Automatic Mix Precision

Mixed precision training is a computing strategy that uses different numerical precision for different operations of the neural network during training. In neural network operations, some operations are not sensitive to numerical precision, and using lower precision can achieve significant acceleration (such as conv, matmul), while some of the operations usually need to retain high precision to ensure the correctness of the results due to the large difference between the input and output values (such as log, softmax).

The hardware acceleration modules are usually designed on current AI accelerator cards for targeting computationally intensive, precision-insensitive operations, such as TensorCore for NVIDIA GPUs and Cube for Ascend NPU. For neural networks with a larger share of operations, such as conv, matmul, their training speed usually has a larger acceleration ratio.

The mindspore.amp module provides a convenient interface for automatic mixed precision, allowing users to obtain training acceleration at different hardware backends with simple interface calls. In the following, we introduce the calculation principle of mixed precision, and then introduce the automatic mixed precision usage of MindSpore by example.

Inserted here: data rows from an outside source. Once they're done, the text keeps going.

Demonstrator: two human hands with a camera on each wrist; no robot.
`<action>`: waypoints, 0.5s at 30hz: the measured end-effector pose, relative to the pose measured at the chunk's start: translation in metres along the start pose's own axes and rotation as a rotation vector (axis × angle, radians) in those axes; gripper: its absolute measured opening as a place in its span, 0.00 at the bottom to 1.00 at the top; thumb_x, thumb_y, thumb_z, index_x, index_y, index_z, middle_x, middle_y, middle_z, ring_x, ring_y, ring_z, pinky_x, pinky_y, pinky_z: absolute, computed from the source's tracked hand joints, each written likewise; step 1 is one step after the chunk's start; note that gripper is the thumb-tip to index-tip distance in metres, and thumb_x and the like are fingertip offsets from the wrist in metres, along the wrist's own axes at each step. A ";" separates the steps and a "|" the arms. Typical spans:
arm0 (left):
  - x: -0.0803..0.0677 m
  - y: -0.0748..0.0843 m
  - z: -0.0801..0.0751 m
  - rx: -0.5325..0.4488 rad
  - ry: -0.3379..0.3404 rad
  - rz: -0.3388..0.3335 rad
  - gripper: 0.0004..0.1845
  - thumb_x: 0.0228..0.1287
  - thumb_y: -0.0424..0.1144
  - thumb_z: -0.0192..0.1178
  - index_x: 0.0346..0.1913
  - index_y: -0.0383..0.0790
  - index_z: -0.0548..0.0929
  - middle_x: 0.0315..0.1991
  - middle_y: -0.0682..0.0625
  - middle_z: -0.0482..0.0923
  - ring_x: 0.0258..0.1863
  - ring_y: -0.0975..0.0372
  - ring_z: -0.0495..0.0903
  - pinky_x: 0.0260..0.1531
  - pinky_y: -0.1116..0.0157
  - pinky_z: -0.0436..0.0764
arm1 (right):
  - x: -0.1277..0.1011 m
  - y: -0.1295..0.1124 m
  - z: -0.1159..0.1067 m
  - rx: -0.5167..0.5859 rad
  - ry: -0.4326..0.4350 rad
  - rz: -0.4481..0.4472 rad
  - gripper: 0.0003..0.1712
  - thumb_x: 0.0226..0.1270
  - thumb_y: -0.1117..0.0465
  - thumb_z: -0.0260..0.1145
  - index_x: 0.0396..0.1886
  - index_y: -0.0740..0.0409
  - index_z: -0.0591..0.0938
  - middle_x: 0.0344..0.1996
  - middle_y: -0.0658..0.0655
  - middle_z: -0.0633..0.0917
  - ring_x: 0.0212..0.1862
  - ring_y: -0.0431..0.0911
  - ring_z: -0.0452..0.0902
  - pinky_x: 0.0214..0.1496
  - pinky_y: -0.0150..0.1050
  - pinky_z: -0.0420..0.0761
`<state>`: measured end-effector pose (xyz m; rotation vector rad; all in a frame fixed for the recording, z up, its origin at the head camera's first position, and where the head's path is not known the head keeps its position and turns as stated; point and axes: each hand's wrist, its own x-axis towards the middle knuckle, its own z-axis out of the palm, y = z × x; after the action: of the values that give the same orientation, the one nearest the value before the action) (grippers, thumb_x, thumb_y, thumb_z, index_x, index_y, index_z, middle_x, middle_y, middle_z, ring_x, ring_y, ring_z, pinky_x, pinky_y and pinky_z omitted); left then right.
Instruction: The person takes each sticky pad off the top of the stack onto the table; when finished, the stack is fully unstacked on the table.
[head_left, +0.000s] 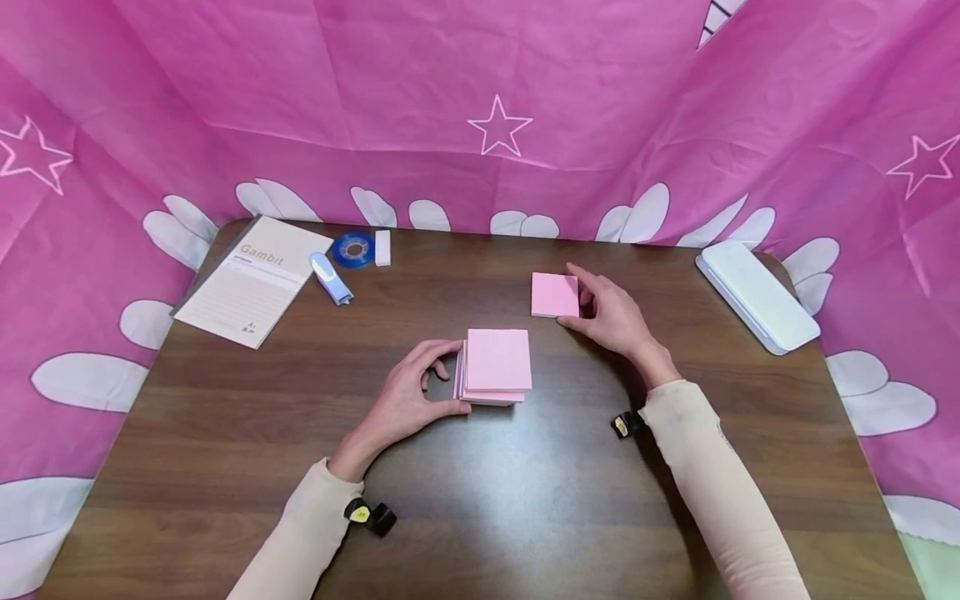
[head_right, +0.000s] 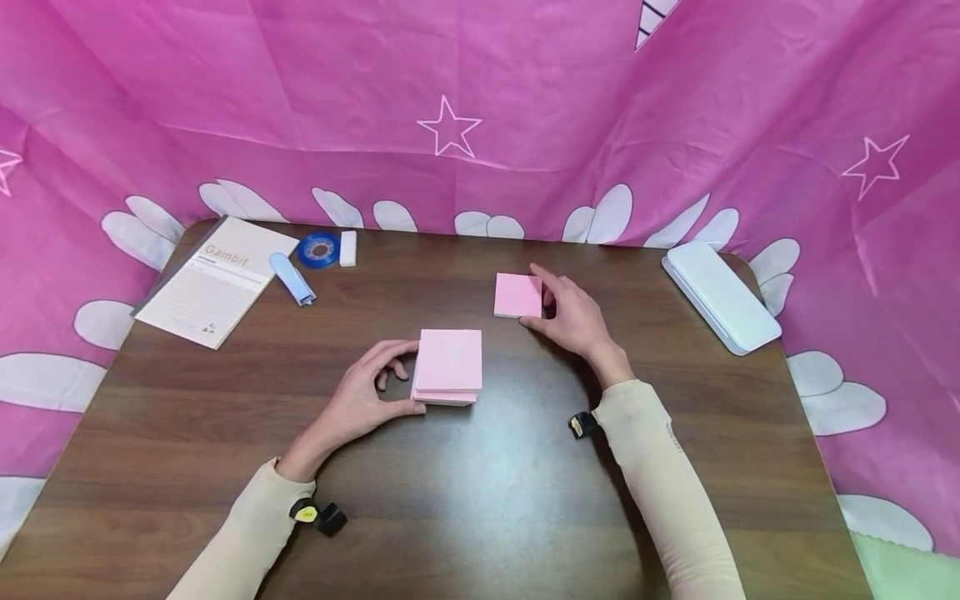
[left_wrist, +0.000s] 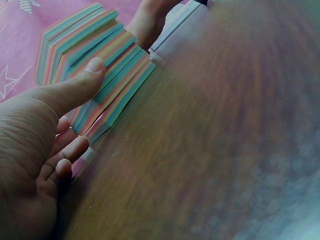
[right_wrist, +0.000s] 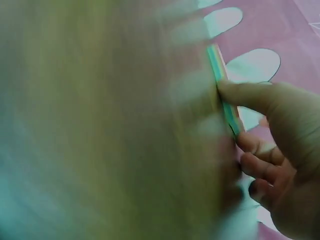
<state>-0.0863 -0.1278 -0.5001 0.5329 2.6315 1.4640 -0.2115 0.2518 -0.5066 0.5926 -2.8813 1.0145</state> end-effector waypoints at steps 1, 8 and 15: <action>0.000 0.000 0.000 0.000 0.001 0.000 0.49 0.52 0.44 0.91 0.78 0.48 0.80 0.67 0.52 0.79 0.49 0.61 0.78 0.42 0.67 0.72 | -0.001 0.001 0.002 -0.006 0.016 -0.011 0.47 0.65 0.48 0.85 0.81 0.53 0.78 0.39 0.56 0.80 0.40 0.51 0.73 0.42 0.47 0.71; 0.000 -0.001 0.001 -0.002 0.003 0.003 0.48 0.52 0.44 0.91 0.78 0.48 0.80 0.67 0.52 0.79 0.48 0.61 0.78 0.41 0.67 0.73 | 0.002 0.015 0.017 -0.088 0.088 0.013 0.33 0.71 0.51 0.82 0.74 0.46 0.86 0.38 0.53 0.79 0.39 0.49 0.74 0.41 0.47 0.73; 0.000 -0.001 0.001 0.000 0.003 0.004 0.49 0.52 0.44 0.91 0.78 0.47 0.80 0.67 0.51 0.79 0.48 0.62 0.78 0.42 0.67 0.73 | 0.016 0.019 0.022 -0.127 0.115 0.075 0.34 0.73 0.47 0.80 0.76 0.44 0.84 0.37 0.54 0.78 0.37 0.52 0.74 0.38 0.49 0.73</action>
<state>-0.0861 -0.1273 -0.5014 0.5363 2.6340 1.4667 -0.2313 0.2468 -0.5327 0.4075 -2.8576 0.8360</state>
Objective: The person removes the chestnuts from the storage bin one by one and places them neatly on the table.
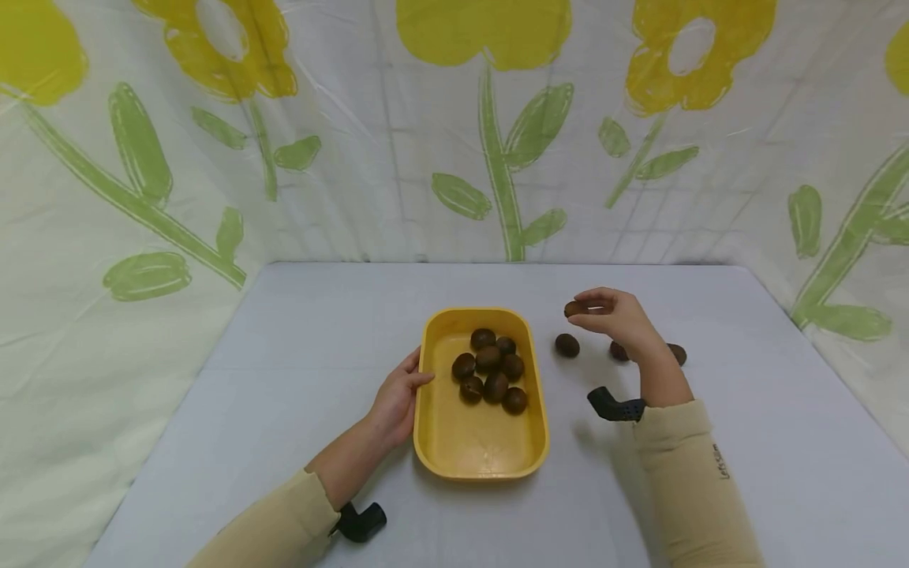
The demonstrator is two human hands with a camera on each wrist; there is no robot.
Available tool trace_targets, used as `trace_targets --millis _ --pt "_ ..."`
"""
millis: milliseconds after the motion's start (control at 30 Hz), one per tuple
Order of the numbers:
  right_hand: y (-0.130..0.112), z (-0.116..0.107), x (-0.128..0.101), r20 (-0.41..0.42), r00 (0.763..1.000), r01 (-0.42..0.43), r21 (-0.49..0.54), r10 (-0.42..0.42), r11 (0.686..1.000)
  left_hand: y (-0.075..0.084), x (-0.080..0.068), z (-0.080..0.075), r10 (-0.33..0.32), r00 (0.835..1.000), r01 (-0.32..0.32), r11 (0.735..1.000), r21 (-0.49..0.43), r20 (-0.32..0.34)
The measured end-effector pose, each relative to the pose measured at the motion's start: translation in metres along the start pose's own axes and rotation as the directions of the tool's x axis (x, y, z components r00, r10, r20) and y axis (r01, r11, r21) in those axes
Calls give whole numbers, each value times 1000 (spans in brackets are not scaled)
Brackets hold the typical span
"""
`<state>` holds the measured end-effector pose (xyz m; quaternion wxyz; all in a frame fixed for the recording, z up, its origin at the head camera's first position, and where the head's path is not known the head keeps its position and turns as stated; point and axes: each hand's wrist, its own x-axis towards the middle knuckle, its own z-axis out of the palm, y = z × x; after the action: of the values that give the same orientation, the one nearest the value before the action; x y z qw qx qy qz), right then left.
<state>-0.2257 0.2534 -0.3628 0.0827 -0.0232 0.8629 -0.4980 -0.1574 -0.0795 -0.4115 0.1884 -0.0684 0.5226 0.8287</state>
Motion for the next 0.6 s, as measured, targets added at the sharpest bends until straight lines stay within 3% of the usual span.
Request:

Principle of Mixed Precision Calculation

Floating-point data types include double-precision (FP64), single-precision (FP32), and half-precision (FP16). In a training process of a neural network model, an FP32 data type is generally used by default to indicate a network model weight and other parameters. The following is a brief introduction to floating-point data types.

According to IEEE 754, floating-point data types are classified into double-precision (FP64), single-precision (FP32), and half-precision (FP16). Each type is represented by three different bits. FP64 indicates a data type that uses 8 bytes (64 bits in total) for encoding and storage. FP32 indicates a data type that uses 4 bytes (32 bits in total) and FP16 indicates a data type that uses 2 bytes (16 bits in total). As shown in the following figure:

fp16_vs_FP32

As shown in the figure, the storage space of FP16 is half that of FP32, and the storage space of FP32 is half that of FP64. Therefore, using FP16 for computing has the following advantages:

Reduce memory usage: The bit width of FP16 is half that of FP32, so the memory used for parameters such as weights is also half of the original, saving memory for larger network models or training with more data.
Higher computational efficiency: On special AI-accelerated chips such as Huawei Ascend 910 and 310 series, or GPUs on NVIDIA VOLTA architecture, execution performance is faster using FP16 than FP32.
Accelerate communication efficiency: For distributed training, especially in the process of training large models, the communication overhead constrains the overall performance of network model training. Less bit-width of communication means that communication performance can be improved, waiting time can be reduced, and the flow of data can be accelerated.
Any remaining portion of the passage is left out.